Investing allows you to save money at a faster rate because the possible return on investment (ROI) beats the interest you earn in your savings account. However, it’s best to know that high reward equals high risk, and investments are not guaranteed. Since you stand to earn more by investing, you stand to lose a lot as well. That shouldn’t scare you away. If you’re diligent to learn and practice, you’ll become a better investor.
What to do:
- Read investment-related resources and attend seminars or conferences. This way, before you even open an investment account, you already have an idea of what to expect.
- Know your purpose or goal for investing. Are you saving for a home in the next five years or for retirement thirty years from now? Knowing you goal allows you to pick the investment most suitable to your situation and preferences.
- Don’t be a one-time investor. Once you open an investment account, put a portion of your monthly income into your investments. This way, you’ll ramp up your savings.
- Increase your revenue sources
There’s no magic trick when it comes to saving more, and there is definitely no substitute for hard work.

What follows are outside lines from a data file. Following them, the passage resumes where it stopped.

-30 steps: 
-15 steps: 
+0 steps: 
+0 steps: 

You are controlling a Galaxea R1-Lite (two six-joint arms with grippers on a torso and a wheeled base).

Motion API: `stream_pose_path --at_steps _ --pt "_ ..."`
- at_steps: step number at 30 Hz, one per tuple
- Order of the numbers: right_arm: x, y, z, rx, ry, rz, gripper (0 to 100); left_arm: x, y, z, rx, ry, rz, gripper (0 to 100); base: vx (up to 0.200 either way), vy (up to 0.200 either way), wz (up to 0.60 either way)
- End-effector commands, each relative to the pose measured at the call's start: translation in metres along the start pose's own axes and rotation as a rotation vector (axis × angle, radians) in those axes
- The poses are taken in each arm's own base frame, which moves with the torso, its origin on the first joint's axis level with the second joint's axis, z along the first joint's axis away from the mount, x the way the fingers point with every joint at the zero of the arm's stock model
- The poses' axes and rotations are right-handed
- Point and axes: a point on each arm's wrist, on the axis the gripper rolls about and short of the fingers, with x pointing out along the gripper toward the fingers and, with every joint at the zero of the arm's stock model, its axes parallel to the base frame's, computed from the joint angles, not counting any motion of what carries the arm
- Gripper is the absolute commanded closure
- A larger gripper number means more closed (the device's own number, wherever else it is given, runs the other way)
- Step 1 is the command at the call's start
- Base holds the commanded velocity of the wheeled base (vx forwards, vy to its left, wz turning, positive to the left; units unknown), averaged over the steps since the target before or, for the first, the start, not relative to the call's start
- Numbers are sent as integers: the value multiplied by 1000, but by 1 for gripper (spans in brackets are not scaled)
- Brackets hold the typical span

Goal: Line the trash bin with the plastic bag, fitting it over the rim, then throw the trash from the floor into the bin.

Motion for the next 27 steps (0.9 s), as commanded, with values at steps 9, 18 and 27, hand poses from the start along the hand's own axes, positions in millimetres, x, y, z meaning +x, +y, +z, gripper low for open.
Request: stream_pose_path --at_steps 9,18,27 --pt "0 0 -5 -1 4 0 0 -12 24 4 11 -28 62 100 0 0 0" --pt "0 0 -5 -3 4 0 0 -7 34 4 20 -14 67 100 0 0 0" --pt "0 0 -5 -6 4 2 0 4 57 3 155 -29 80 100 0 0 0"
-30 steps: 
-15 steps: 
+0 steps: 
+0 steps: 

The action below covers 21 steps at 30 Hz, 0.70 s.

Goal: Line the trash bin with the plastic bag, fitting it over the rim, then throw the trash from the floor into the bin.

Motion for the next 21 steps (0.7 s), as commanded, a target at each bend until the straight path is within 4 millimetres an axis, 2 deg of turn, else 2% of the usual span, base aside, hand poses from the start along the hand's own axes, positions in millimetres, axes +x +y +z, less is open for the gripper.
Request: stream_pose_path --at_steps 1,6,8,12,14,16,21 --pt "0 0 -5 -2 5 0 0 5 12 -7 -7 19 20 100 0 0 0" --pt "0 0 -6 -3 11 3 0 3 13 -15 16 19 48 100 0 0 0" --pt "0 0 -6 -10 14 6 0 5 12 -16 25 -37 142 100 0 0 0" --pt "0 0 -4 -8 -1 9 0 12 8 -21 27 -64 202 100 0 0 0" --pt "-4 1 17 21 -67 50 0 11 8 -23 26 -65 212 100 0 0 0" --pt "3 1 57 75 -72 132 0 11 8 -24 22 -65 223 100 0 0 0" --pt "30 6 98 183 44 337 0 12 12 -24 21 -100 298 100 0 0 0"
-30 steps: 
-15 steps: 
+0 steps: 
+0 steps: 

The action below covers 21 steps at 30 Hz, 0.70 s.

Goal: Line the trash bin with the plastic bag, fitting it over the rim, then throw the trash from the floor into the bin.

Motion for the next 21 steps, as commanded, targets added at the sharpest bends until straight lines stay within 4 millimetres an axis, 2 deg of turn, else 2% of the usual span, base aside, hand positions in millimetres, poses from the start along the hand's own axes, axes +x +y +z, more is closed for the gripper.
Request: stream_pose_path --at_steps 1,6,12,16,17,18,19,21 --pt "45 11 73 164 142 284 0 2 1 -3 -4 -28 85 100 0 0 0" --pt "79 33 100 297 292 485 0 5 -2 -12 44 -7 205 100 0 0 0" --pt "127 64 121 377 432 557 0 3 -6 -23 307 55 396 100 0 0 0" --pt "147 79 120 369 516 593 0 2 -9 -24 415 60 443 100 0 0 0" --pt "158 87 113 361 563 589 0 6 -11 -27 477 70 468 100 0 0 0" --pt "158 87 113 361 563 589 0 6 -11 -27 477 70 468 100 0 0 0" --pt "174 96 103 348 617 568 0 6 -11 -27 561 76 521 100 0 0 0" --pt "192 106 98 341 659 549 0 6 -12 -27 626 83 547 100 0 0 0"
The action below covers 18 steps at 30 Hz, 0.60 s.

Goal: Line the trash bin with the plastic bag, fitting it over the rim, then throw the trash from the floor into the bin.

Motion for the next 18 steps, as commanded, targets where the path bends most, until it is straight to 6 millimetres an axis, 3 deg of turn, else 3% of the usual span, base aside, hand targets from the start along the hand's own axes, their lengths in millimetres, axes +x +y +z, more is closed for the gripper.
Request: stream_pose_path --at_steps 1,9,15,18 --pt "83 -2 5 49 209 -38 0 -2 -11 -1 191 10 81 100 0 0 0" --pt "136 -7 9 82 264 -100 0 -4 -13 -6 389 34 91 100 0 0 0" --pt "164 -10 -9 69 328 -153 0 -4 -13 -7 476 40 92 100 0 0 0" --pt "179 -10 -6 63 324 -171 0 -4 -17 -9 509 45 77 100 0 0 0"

If you want to save for a big-ticket item in less time, increase your sources of revenue, be it investing or taking a second job. By increasing your monthly income, you’ll be able to put more into savings.
What to do:
- Investing is one way to increase your revenue sources.
- Know your strengths and take up freelance gigs aligned with your strengths. People will pay you for what you are good at and for what they aren’t.
- Save ALL your income from your sidelines. Do not use the money to spend for expenses; otherwise, it beats the purpose of earning more to save more.
Living the Dream
The five steps above will bring you closer to your dream of owning a big-ticket item. Whether this is buying a car or owning a house (or another purchase), you’ll reach your financial goals as long as you build and keep the habit of saving.
Once you reach that point and buy that big-ticket item, it’s best to keep these safe. One way is to keep your discipline of saving since unexpected expenses will arise (home repairs and car maintenance fees). The need to save never really end. Another way is to protect yourself through insurance, be it car or home insurance. Insurance premiums may take a chunk of your income, but you’ll end up paying less for your insurance policy (in the event that you need to make a claim) versus than if you didn’t have insurance at all. To get the most affordable deal on non-life insurance policies, comparison portals such as MoneyMax.ph, allow you to compare different types of insurance from various providers.
You never really stop spending, but this is the importance of building the habit of saving. You never really stop needing to save even after you’ve bought that big-ticket item. Whether it’s paying down debt or saving for a big-ticket item, the key takeaway is building the habit of keeping and growing your personal finances.